Secondly, it makes no business sense. House builders have business models based on Return on Capital Employed. They spend a lot of money buying sites. They don’t just want that cash to sit there, doing nothing. They need to start getting a return on that money. They need to build homes as quickly as they can.
There are a plethora of factors acting to constrain that rate of build; the ability of the local market to absorb sales and the availability of labour, for example. Technical challenges can also be a factor, particularly with very large sites - perhaps the number of homes they can build is limited until some infrastructure improvements are delivered, for example.
Developers do what they can to combat all those constraints in order to allow them to build and sell as quickly as possible. Some even go so far as having multiple brands to help them sell more homes in the same market areas (sometimes even the same sites) - think Barratt and David Wilson, or Persimmon and Charles Church.
In the words of the Callcutt Review: “other things being equal, housebuilders have a strong incentive to build out as quickly as possible. The basis on which investors measure their success demands that they build out sites promptly to release and recycle the capital and deliver a good return on capital.”
Despite that, some still point to the size of the landbank that developers declare in their annual reports as “proof” that landbanking must happen.
But it isn’t proof - those “landbank” figures are the total number of homes with planning permission controlled by the developer which aren’t yet built, expressed as a number of years’ production based on their current volumes.
The size of that landbank is a function of how difficult it is to deliver planning permission. There are three main stages that need to be navigated before homes are actually built.

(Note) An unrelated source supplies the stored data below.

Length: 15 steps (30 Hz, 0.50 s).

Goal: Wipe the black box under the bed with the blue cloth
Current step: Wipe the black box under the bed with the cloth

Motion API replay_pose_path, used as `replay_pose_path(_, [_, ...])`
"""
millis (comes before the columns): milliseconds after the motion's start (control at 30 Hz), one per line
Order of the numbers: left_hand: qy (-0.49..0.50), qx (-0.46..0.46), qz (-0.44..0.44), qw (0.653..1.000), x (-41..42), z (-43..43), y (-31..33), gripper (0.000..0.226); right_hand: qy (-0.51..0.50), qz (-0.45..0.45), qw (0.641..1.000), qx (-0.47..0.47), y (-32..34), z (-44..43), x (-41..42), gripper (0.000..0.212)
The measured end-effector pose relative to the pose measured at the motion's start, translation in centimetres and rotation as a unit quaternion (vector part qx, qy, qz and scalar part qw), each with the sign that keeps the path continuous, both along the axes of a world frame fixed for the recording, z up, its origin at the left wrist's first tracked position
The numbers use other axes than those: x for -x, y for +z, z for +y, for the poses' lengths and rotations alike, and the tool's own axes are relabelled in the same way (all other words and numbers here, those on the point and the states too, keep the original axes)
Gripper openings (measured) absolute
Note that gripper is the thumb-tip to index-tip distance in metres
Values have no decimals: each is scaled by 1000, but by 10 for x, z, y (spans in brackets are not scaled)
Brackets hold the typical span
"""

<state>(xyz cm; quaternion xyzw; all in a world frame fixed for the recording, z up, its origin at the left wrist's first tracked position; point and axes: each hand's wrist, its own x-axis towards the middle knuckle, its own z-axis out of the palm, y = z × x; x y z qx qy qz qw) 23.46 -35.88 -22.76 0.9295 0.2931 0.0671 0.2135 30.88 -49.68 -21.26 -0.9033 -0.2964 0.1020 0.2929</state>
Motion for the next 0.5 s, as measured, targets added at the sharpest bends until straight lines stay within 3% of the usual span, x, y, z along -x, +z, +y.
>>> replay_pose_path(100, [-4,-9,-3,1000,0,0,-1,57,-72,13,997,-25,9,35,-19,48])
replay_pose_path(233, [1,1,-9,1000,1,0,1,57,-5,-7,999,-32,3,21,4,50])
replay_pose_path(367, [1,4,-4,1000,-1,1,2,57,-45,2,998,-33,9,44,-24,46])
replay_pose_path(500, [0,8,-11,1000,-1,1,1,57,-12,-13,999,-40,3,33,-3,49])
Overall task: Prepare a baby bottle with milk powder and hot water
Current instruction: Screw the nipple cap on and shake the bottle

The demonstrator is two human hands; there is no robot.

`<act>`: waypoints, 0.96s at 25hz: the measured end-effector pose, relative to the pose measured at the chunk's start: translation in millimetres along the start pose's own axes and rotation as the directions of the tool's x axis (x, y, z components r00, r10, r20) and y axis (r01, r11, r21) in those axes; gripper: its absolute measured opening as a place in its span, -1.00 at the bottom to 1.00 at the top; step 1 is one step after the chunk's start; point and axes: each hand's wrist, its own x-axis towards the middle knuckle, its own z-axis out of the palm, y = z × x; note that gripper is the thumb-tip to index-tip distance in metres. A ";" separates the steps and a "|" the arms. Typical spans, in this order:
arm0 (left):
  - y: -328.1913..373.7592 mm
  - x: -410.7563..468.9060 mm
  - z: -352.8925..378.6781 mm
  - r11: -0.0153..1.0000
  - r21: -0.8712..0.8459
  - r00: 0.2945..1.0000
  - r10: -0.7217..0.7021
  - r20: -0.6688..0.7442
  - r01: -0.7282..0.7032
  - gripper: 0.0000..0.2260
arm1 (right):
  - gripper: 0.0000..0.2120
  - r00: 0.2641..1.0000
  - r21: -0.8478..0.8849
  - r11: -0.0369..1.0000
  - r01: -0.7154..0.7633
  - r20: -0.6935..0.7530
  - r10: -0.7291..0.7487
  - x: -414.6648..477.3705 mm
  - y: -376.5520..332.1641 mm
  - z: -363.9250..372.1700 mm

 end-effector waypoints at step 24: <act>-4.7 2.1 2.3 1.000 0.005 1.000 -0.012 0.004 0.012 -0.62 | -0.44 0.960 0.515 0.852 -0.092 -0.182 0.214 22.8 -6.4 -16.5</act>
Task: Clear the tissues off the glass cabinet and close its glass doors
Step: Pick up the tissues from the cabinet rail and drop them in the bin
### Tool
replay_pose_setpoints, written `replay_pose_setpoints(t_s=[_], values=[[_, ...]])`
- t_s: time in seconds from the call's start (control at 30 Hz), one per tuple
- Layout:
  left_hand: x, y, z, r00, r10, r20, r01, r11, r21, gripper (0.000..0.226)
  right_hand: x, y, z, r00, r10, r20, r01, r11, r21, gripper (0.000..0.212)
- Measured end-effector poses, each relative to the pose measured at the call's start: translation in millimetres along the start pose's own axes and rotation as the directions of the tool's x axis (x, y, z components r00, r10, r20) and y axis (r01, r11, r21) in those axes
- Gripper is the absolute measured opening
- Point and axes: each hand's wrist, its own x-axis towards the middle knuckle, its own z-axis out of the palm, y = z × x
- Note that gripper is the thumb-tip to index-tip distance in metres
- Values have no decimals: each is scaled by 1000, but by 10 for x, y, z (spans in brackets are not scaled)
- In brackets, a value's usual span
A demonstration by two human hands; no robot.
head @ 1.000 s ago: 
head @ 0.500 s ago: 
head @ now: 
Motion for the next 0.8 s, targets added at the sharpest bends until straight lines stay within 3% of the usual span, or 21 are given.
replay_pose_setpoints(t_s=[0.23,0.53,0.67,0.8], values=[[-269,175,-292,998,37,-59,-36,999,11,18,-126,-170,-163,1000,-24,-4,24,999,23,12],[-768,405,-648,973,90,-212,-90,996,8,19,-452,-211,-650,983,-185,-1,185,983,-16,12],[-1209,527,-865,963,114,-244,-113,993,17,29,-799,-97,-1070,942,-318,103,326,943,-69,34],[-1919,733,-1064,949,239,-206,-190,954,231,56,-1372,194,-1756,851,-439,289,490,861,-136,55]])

The pre-planning stage consists of identifying suitable sites, preparing planning applications and carrying our community consultation. The Callcutt Review estimated that takes between 1.3 and 2.1 years, depending on the size of the site.
Then there is the planning stage itself, during which the application is considered by the local authority - most housing applications take at least six months to be determined, if not more.
Lastly comes the post-planning stage, during which pre-commencement conditions are discharged, working drawings are prepared, contractors are appointed and infrastructure works are carried out. Various sources all agree that it takes an average of 12 months to work through those stages before the first home can be completed.
Overall, that’s somewhere between three and four years to bring a new site on-stream. Self-evidently, developers therefore need enough homes with planning permission to keep their operations going while new land is being sourced and made ready for development. And if they plan on growing their business, and increasing the number of homes they build, the size of the landbank will go up.
It’s interesting that there has been an upsurge in accusations of landbanking at exactly that time that national planning policy is putting pressure on local councils to actually deliver enough homes. If they aren’t doing that, the housing policies in their local plans are considered out-of-date and planning permission can (and should) be granted on sites where the local plan didn’t intend it to.
It might be politically expedient to try to lay the blame for the housing crisis at the door of the major house builders. After all, the alternative explanation is the central and local government isn’t doing enough to make sites available for housing development.
The inconvenient truth is that landbanking simply doesn’t happen.